There’s mounting evidence, however, that the Cardinals are much better than they were last season. They lead the league in both points (35) and yards (440.5) per game. They rank second to the Buffalo Bills in Football Outsiders’ Defense-adjusted Value Over Average, a metric that accounts for both situational success on a play-by-play basis and strength of schedule. They also pass the eyeball test: This year’s Cardinals appear deeper and better equipped to handle tough opponents than last year’s daring young gate-crashers.

The 2020 Cardinals relied on Murray’s sandlot tactics and 115 receptions by All-Pro receiver DeAndre Hopkins to generate most of their offense, especially after Kingsbury ran low on fresh ideas. But so far this season, eight different skill-position players have generated at least 100 yards from scrimmage. Thanks to upgrades at skill positions, better play calling and more experience, Murray operates much more efficiently from the pocket than he did last season.

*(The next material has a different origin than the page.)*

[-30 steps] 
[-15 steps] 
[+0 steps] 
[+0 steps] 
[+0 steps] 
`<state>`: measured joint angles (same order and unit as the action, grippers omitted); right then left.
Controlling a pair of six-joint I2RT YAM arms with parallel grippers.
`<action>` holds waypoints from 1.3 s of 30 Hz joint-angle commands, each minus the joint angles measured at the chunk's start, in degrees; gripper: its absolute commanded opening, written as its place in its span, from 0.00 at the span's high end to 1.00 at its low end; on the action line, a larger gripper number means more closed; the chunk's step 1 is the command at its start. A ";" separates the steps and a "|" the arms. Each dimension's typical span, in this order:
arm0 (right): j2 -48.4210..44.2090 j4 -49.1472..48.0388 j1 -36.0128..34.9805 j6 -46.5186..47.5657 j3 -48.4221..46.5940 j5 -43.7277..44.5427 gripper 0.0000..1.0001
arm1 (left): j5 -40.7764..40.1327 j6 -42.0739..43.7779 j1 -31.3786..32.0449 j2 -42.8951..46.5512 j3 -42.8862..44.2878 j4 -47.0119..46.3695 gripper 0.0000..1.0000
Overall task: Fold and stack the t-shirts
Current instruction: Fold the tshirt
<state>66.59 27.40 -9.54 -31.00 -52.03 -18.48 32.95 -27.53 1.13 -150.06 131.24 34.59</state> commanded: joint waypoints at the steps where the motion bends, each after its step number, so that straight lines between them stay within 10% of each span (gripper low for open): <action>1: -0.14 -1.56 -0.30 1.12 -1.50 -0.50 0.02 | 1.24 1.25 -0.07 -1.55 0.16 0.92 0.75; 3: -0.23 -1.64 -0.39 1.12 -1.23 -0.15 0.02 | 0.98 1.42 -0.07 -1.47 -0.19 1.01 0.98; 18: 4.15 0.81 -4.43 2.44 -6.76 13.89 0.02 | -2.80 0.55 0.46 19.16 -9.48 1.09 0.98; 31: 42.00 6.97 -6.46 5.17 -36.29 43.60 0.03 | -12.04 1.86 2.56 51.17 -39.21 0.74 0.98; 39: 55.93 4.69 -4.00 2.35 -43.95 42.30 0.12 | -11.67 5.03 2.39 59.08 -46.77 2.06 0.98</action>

On defense, former All-Pro lineman Chandler Jones has returned to form after an injury-marred 2020 season; Watt’s presence has also helped a bit. Cornerback Byron Murphy has intercepted three passes this season after picking off just one in his first two seasons. And linebacker Isaiah Simmons, the eighth overall pick in the 2020 draft who could not find a role as a rookie, is beginning to thrive as an all-purpose pass rusher, coverage defender and run-stuffer.

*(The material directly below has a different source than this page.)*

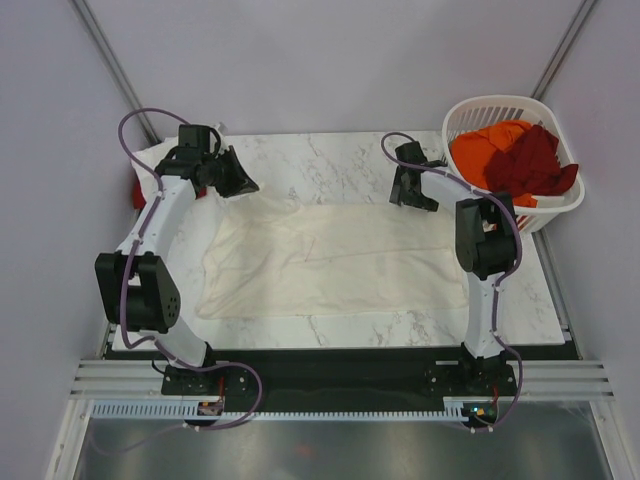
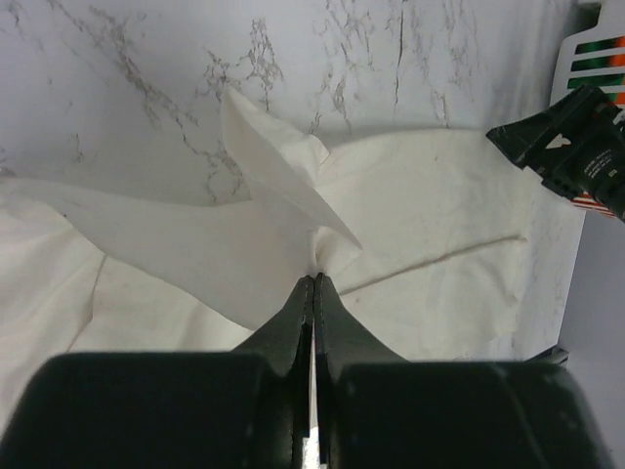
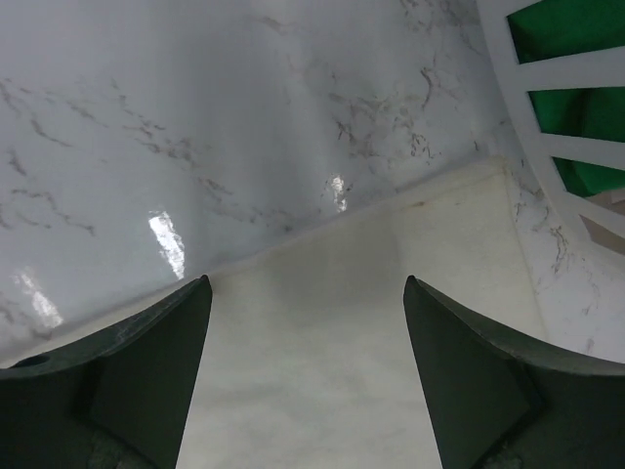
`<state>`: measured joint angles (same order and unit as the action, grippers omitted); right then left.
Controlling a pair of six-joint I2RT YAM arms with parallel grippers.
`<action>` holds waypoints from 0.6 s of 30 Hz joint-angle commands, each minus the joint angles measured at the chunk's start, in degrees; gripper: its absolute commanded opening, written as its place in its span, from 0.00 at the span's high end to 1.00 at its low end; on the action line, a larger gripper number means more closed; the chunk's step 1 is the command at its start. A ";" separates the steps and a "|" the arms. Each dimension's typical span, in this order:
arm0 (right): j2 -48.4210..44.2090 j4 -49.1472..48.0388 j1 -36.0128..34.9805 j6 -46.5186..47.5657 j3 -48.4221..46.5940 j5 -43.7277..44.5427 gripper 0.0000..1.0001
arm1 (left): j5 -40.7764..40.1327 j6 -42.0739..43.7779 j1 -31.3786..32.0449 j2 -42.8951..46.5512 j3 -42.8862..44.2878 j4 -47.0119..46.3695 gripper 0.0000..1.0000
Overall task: Fold and stack the t-shirts
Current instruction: Fold the tshirt
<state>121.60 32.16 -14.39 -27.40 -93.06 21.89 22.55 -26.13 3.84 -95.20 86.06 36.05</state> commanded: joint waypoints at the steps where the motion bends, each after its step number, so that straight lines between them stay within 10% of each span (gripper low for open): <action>1: 1.61 -0.87 0.94 -1.34 -3.01 1.93 0.12 | -1.80 3.98 -0.32 4.75 -1.95 0.95 0.98; 18: 2.41 -3.86 1.38 -1.78 -0.55 5.18 0.12 | -2.07 4.68 -0.85 16.10 -8.28 1.56 0.98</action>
<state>123.66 29.71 -13.17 -28.40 -94.02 25.34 21.02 -23.88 3.36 -80.79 78.65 37.95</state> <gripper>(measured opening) 0.895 0.028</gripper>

Most revealingly, the Cardinals rushed for 216 yards and allowed three sacks against the Rams despite the absences of starting offensive linemen Kelvin Beachum and Justin Murray. Veteran center Rodney Hudson did not generate Watt-level headlines when the Cardinals traded for him in March, but he has become a stabilizing influence on a once-shaky unit.

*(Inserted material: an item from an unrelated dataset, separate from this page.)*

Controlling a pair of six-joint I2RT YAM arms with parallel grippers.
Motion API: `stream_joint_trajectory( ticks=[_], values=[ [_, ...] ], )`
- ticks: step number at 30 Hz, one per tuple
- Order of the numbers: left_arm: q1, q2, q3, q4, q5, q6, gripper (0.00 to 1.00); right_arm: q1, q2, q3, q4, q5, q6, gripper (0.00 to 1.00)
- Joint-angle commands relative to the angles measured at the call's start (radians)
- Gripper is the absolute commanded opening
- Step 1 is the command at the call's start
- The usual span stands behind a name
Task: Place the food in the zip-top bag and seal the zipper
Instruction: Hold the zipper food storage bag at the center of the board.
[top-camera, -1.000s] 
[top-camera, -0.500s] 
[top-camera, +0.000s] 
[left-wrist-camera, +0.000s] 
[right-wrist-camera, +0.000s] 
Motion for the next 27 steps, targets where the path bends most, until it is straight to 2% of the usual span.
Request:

With their lack of playoff pedigree and a roster and coaching staff that do not quite fit the mold, the Cardinals still look like shaggy misfits among the top N.F.C. contenders. Oddsmakers give them steep +1600 odds to win the Super Bowl, while the Rams team they just beat are at +800 and the Buccaneers, who barely escaped Brady’s return to New England with their dignity intact, are at +500.

Analytics, on the other hand, are blind to such preconceptions. Football Outsiders’ simulation-based playoff odds give the Cardinals a 43.7 percent chance of winning the tightly contested N.F.C. West, while the Rams’ chances stand at just 24.7 percent. (The Buccaneers have the best Super Bowl odds among N.F.C. teams because even the laws of mathematics grovel before Brady).

In many ways, the 2021 Cardinals resemble the early 2010s Seahawks, who tossed away the team-building manuals and staked their fortunes upon the too-small Russell Wilson, the too-collegiate Pete Carroll, some square-peg athletes like Richard Sherman and game plans and philosophies that aren’t supposed to work in the N.F.L.

Those Seahawks won one Super Bowl, reached another and settled in as perennial contenders. After a false start in 2020, the Cardinals may be following the same path.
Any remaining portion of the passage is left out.